▶ _Material provided_
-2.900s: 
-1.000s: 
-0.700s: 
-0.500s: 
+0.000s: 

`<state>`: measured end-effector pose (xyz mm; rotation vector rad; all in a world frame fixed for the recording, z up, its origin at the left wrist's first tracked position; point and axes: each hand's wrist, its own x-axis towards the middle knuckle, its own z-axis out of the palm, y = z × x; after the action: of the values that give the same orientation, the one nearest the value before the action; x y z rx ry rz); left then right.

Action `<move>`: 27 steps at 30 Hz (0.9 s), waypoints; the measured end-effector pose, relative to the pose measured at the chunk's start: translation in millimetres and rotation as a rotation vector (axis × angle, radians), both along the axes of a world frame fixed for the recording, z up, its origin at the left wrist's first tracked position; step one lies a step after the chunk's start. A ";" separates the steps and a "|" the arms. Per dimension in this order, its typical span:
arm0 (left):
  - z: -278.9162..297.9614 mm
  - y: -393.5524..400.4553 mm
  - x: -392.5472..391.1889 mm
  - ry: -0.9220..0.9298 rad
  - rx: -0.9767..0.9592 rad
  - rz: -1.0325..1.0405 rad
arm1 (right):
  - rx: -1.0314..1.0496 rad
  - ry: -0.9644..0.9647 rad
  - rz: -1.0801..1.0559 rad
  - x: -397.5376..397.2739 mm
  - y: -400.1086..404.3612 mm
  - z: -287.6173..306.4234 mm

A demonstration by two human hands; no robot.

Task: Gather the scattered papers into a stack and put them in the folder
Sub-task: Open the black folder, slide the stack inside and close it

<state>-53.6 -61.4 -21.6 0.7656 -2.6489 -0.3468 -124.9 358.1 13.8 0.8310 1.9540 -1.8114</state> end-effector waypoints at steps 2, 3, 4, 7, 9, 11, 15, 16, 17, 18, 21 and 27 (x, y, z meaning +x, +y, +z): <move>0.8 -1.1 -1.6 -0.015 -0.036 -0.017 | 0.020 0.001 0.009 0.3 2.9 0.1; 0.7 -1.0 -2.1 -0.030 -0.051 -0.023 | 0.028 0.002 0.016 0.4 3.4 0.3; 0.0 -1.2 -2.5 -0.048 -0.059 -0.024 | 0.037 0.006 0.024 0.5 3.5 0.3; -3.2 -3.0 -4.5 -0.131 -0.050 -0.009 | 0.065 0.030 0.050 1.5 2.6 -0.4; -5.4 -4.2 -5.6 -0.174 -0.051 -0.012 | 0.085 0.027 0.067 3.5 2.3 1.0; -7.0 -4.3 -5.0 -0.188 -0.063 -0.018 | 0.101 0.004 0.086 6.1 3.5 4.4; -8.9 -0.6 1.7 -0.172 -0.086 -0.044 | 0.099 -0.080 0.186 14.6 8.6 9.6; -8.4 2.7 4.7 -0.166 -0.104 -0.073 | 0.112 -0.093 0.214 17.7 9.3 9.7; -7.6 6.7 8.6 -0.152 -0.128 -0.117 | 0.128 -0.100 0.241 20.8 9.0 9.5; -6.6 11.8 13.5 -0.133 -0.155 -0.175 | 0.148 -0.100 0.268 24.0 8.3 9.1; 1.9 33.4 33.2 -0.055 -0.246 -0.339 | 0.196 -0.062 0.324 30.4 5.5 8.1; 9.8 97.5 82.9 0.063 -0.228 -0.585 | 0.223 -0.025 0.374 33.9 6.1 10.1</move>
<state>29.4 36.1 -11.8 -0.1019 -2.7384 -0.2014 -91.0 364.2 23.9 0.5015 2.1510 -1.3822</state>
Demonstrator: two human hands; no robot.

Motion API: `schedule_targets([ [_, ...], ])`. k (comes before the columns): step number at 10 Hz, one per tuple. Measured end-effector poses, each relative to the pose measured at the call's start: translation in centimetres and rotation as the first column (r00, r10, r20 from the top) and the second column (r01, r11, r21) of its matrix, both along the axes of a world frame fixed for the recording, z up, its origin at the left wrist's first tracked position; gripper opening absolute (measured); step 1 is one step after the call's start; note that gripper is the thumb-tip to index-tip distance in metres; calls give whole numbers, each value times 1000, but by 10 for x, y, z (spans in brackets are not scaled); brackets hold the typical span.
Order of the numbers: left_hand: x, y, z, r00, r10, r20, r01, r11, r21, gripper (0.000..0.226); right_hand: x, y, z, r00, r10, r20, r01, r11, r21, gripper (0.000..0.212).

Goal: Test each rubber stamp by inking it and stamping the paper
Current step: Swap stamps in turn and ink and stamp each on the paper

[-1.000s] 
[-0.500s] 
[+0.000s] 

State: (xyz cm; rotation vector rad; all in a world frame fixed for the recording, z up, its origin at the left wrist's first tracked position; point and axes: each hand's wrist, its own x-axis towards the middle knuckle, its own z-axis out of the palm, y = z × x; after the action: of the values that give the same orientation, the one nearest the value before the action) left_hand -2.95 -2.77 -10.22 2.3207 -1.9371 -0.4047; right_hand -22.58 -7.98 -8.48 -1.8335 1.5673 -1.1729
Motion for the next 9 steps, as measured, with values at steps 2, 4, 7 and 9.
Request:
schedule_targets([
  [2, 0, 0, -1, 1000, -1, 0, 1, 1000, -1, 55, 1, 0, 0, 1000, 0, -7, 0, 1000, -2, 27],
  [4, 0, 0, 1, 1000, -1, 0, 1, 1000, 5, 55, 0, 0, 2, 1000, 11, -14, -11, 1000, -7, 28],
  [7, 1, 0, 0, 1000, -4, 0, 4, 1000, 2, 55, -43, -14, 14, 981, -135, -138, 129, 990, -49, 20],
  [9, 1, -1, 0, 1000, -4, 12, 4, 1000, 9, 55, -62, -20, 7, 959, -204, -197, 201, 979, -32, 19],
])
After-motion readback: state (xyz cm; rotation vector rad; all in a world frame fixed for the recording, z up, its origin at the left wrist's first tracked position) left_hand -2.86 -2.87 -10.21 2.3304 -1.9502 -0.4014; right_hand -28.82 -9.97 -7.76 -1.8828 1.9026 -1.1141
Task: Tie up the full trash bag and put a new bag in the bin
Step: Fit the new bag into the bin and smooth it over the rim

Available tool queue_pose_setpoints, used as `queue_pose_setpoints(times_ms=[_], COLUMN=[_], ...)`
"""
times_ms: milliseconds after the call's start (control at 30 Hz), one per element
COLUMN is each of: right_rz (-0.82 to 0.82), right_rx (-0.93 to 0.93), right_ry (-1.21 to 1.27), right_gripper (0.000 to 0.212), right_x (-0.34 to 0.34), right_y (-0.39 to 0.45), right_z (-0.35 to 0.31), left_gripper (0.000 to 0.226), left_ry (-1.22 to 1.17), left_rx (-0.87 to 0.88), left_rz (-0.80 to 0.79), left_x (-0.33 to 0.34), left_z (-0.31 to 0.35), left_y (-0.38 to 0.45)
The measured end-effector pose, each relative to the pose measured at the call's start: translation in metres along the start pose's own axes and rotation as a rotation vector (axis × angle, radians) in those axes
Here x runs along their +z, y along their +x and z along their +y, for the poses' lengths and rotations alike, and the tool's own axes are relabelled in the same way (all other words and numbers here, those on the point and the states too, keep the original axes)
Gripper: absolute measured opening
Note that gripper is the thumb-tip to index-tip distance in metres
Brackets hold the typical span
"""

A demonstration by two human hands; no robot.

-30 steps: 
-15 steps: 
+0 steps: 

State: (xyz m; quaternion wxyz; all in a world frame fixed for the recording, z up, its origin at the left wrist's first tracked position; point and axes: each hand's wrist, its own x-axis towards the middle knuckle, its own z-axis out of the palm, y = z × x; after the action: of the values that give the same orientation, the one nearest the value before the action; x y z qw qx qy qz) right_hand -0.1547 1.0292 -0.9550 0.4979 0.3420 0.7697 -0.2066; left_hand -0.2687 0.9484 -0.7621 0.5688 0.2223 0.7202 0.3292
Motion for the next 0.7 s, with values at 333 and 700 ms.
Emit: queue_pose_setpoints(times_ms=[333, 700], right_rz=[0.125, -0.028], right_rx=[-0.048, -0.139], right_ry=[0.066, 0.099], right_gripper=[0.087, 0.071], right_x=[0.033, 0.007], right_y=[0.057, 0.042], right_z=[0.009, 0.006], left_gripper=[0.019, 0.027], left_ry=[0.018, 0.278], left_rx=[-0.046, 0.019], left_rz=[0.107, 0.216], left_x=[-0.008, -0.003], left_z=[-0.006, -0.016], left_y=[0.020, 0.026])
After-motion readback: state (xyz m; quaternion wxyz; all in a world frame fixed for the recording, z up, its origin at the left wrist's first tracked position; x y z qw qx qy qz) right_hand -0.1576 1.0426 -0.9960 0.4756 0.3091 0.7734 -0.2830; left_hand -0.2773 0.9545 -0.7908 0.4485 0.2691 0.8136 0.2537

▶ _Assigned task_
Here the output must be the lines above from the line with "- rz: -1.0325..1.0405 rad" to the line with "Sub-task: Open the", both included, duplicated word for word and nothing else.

▶ _Answer to this task_
  - rz: -1.0325..1.0405 rad
arm1 (right):
  - rx: -1.0314..1.0496 rad
  - ry: -0.9644..0.9647 rad
  - rz: -1.0801..1.0559 rad
  - x: -397.5376..397.2739 mm
  - y: -400.1086..404.3612 mm
  - z: -287.6173..306.4234 mm

A demonstration by two human hands; no robot.

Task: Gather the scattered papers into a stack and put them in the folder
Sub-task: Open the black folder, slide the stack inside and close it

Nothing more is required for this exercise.